- DESCRIPTION OF THE TASK: Your answer should be an exact copy of the data.

- INFORMATION PROVIDED:
*****

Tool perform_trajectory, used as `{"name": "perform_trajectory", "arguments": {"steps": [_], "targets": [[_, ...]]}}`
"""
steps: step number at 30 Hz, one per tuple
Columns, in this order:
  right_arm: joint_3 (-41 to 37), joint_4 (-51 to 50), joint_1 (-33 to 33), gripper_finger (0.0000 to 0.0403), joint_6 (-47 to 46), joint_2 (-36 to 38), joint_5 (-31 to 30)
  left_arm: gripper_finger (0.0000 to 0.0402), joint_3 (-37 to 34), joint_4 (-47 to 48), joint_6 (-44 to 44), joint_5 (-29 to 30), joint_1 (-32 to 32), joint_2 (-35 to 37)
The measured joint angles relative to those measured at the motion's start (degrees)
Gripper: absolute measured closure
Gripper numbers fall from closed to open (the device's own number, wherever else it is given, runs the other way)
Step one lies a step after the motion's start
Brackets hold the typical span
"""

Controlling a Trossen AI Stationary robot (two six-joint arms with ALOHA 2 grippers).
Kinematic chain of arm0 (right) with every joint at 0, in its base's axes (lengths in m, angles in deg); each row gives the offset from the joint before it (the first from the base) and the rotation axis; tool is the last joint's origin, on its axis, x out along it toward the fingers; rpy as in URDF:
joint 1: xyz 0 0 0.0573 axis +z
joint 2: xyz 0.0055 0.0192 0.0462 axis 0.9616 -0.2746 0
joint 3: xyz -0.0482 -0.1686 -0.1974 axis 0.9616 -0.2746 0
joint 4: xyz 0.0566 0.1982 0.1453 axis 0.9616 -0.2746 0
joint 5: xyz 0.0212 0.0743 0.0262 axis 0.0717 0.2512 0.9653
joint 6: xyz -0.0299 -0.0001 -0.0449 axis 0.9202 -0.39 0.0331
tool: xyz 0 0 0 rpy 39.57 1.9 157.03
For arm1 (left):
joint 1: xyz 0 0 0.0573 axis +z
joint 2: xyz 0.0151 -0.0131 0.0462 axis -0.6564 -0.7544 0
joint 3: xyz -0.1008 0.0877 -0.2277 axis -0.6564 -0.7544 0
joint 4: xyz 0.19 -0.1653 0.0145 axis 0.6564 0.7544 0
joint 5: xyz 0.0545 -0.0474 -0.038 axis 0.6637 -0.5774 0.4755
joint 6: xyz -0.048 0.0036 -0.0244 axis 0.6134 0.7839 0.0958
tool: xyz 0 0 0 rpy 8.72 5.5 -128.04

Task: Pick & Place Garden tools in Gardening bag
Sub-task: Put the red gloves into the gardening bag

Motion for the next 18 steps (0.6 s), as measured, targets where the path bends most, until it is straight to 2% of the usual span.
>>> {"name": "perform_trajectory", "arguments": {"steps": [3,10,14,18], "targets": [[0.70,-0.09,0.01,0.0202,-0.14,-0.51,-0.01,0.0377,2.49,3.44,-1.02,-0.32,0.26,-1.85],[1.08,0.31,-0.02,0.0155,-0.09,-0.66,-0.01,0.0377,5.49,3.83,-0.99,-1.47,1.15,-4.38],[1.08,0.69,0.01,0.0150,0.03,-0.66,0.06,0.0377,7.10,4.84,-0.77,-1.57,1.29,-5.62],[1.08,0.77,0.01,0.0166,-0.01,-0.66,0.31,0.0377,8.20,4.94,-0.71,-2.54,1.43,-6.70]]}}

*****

- FINAL ANSWER:
Tool perform_trajectory, used as `{"name": "perform_trajectory", "arguments": {"steps": [_], "targets": [[_, ...]]}}`
"""
steps: step number at 30 Hz, one per tuple
Columns, in this order:
  right_arm: joint_3 (-41 to 37), joint_4 (-51 to 50), joint_1 (-33 to 33), gripper_finger (0.0000 to 0.0403), joint_6 (-47 to 46), joint_2 (-36 to 38), joint_5 (-31 to 30)
  left_arm: gripper_finger (0.0000 to 0.0402), joint_3 (-37 to 34), joint_4 (-47 to 48), joint_6 (-44 to 44), joint_5 (-29 to 30), joint_1 (-32 to 32), joint_2 (-35 to 37)
The measured joint angles relative to those measured at the motion's start (degrees)
Gripper: absolute measured closure
Gripper numbers fall from closed to open (the device's own number, wherever else it is given, runs the other way)
Step one lies a step after the motion's start
Brackets hold the typical span
"""

Controlling a Trossen AI Stationary robot (two six-joint arms with ALOHA 2 grippers).
Kinematic chain of arm0 (right) with every joint at 0, in its base's axes (lengths in m, angles in deg); each row gives the offset from the joint before it (the first from the base) and the rotation axis; tool is the last joint's origin, on its axis, x out along it toward the fingers; rpy as in URDF:
joint 1: xyz 0 0 0.0573 axis +z
joint 2: xyz 0.0055 0.0192 0.0462 axis 0.9616 -0.2746 0
joint 3: xyz -0.0482 -0.1686 -0.1974 axis 0.9616 -0.2746 0
joint 4: xyz 0.0566 0.1982 0.1453 axis 0.9616 -0.2746 0
joint 5: xyz 0.0212 0.0743 0.0262 axis 0.0717 0.2512 0.9653
joint 6: xyz -0.0299 -0.0001 -0.0449 axis 0.9202 -0.39 0.0331
tool: xyz 0 0 0 rpy 39.57 1.9 157.03
For arm1 (left):
joint 1: xyz 0 0 0.0573 axis +z
joint 2: xyz 0.0151 -0.0131 0.0462 axis -0.6564 -0.7544 0
joint 3: xyz -0.1008 0.0877 -0.2277 axis -0.6564 -0.7544 0
joint 4: xyz 0.19 -0.1653 0.0145 axis 0.6564 0.7544 0
joint 5: xyz 0.0545 -0.0474 -0.038 axis 0.6637 -0.5774 0.4755
joint 6: xyz -0.048 0.0036 -0.0244 axis 0.6134 0.7839 0.0958
tool: xyz 0 0 0 rpy 8.72 5.5 -128.04

Task: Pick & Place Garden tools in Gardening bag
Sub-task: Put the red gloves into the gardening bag

Motion for the next 18 steps (0.6 s), as measured, targets where the path bends most, until it is straight to 2% of the usual span.
>>> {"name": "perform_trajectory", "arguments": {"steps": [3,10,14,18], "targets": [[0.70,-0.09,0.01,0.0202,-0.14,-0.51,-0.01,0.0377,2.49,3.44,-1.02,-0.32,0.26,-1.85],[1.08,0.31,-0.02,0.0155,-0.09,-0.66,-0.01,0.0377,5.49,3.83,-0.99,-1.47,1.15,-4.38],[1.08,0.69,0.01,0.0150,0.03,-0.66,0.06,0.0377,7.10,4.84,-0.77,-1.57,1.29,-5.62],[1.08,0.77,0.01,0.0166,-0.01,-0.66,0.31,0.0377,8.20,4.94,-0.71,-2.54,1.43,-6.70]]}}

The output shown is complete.